About

“We are all in the gutter but some of us are looking at the stars”.

Oscar Wilde

It’s not easy for a boy born in the 1950's in Sardinia, a region which lived thanks to sheep-farming, agriculture and little else, very far from any centre where artistic movements could flourish, to think of and deeply desire to be an artist.

That’s what happened to Antonio Murgia, born at Sarroch, near Cagliari, in a humble family of workers compelled to emigrate to find a job.

One thing is clear to him, he wants to be faithful to the language that he really feels belonging to him, that is Pop Art. So, he starts again from the English philosophy of that movement, he thinks about and reworks people and situations that every day are on newspapers, magazines and TVs, the popular myths that fascinate and attract the masses.
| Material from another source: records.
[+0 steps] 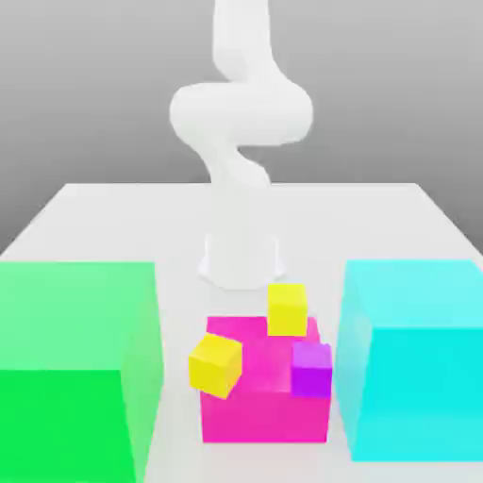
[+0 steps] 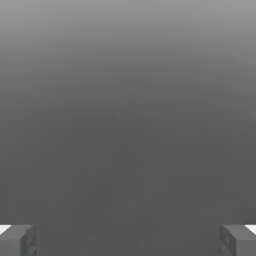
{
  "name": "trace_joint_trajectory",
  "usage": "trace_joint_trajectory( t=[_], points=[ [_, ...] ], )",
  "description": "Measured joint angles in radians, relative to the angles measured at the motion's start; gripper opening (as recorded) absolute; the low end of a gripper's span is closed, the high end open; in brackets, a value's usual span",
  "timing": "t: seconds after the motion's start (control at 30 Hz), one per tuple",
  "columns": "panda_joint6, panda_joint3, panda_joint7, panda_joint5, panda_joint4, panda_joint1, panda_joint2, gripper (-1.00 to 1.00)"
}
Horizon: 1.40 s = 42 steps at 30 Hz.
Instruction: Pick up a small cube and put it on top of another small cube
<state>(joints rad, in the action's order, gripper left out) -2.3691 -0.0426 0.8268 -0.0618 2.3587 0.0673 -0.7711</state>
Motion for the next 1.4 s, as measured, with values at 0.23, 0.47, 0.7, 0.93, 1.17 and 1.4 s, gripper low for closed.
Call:
trace_joint_trajectory(
  t=[0.23, 0.47, 0.7, 0.93, 1.17, 1.4],
  points=[
    [-0.264, -0.177, 0.162, -0.216, 0.247, 0.212, 0.174, 0.0],
    [-0.513, -0.366, 0.362, -0.408, 0.496, 0.392, 0.383, 0.0],
    [-0.527, -0.478, 0.597, -0.295, 0.572, 0.249, 0.585, 0.0],
    [-0.602, -0.351, 0.985, 0.196, 0.56, 0.169, 0.825, 0.0],
    [-0.737, -0.025, 1.155, 0.426, 0.524, 0.446, 0.996, -1.0],
    [-0.696, -0.089, 1.108, 0.363, 0.535, 0.399, 0.944, -1.0]
  ],
)
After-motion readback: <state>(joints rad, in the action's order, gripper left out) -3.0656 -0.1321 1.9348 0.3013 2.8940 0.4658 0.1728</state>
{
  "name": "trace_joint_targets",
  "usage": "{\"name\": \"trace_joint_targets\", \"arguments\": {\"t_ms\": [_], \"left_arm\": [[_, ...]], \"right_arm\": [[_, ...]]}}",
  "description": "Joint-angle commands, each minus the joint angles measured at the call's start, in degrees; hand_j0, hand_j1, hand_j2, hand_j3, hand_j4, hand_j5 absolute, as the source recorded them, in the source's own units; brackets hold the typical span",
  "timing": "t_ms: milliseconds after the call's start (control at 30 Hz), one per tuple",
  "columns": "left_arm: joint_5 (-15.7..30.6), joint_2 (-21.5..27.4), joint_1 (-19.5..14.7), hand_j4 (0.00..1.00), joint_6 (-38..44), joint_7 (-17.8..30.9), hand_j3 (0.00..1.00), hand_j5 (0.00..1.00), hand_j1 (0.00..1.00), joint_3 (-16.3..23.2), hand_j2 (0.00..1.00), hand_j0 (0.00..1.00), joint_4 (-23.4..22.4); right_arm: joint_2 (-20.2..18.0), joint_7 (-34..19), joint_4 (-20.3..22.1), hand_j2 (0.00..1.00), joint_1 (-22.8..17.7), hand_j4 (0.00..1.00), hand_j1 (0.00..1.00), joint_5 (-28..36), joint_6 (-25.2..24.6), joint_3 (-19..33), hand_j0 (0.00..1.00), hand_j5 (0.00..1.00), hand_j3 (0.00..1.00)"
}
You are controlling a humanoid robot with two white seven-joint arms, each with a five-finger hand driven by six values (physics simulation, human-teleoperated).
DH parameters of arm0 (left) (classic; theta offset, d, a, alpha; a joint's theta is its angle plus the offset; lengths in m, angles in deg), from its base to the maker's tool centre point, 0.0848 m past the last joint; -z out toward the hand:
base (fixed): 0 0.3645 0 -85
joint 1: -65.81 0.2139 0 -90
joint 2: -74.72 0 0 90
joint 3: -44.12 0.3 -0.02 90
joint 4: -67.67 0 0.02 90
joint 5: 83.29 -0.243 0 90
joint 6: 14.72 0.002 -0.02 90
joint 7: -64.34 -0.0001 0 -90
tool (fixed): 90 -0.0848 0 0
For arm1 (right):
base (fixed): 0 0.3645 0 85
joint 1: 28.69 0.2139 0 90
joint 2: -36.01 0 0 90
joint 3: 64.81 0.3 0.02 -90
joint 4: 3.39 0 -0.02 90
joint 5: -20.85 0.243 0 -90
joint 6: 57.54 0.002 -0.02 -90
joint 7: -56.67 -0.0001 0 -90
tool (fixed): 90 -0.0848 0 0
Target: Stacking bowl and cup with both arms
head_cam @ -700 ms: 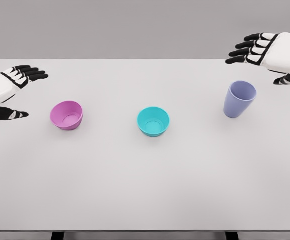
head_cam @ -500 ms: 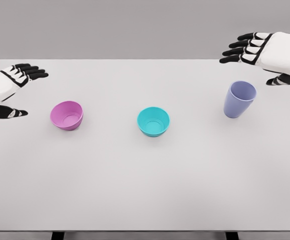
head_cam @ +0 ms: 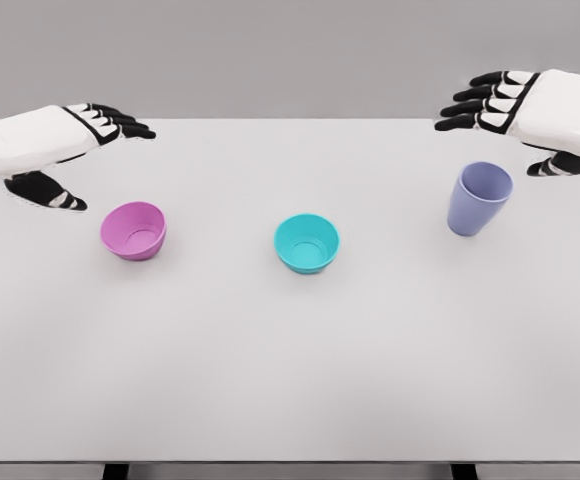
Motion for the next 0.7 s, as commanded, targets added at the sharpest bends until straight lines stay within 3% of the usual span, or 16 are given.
{"name": "trace_joint_targets", "arguments": {"t_ms": [0,100,200,367,667], "left_arm": [[0.57,0.64,-0.26,1.00,11.74,0.32,1.00,1.00,1.00,8.99,1.00,1.00,0.23],[0.49,0.64,-0.53,1.00,21.60,0.32,1.00,1.00,1.00,10.66,1.00,1.00,0.40],[0.48,1.52,-0.53,1.00,21.43,0.32,1.00,1.00,1.00,11.89,1.00,1.00,1.02],[0.48,2.05,-0.88,1.00,21.34,0.32,1.00,1.00,1.00,13.12,1.00,1.00,1.81],[-2.85,1.26,-2.20,1.00,21.51,0.32,1.00,1.00,1.00,15.93,1.00,1.00,1.55]], "right_arm": [[-0.84,0.03,-0.03,1.00,0.09,1.00,1.00,0.29,-0.18,-0.23,1.00,1.00,1.00],[-0.58,0.03,-0.03,1.00,0.53,1.00,1.00,0.29,-0.18,-0.14,1.00,1.00,1.00],[-0.40,0.03,-0.03,1.00,0.88,1.00,1.00,0.21,-0.18,0.12,1.00,1.00,1.00],[5.22,0.03,-0.12,1.00,0.26,1.00,1.00,0.12,-0.18,0.12,1.00,1.00,1.00],[5.22,0.03,-0.47,1.00,-0.96,1.00,1.00,0.12,-0.18,-0.58,1.00,1.00,1.00]]}}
People representing evil are made ridiculous and they are reframed with symbolic images coming from comics, popular myths ironically demythologized by improbable “Mickey Mouse, Goofy, Daisy Duck or Spiderman”, as well as the situations concerning mastery and power are sarcastically represented and shown to the popular disbelief: they are the “Murgia Ironical”, created starting from the first years of 2000s.

He decides to sign these planned works, politically incorrect, with his name, Antonio Murgia. The shy boy of long ago has become an ironic man, aware of his strength which arises from the knowledge of himself and from the ability to be self-mocking.
Thanks to his knowledge of himself, he can create and touch the sore points of everyday reality.

Comic-books characters borrowed and used in his works are placed in the context of a situation proposed by media and their function is to allow another level of interpretation.

He puts his thought into painting, using the irony of jokes and satire against a context spread around by media, which want people to believe that it is a real one.

Through his Pop Art he denounces and tells everyone that people and their minds can be manipulated, even unintentionally.
With the same line of thought and research, towards the half of the years 2000's, that’s the birth of the “Pretaporter” cycle: it contains all the world of appearance, of “being” outside and “not being” inside.

And again, the comic-book characters come to his aid; usually sexless, free from the desire to appear, they become fashion myths, they acquire an erotic charge, having the same look of models with stunning bodies. That’s our world, what we want to show.

It’s his way of looking around that makes him fully understand two of the key concepts describing our world: chaos and order. These two ideas may apparently seem conflicting, actually they are two coexisting aspects. They live one next to the other in the human soul too.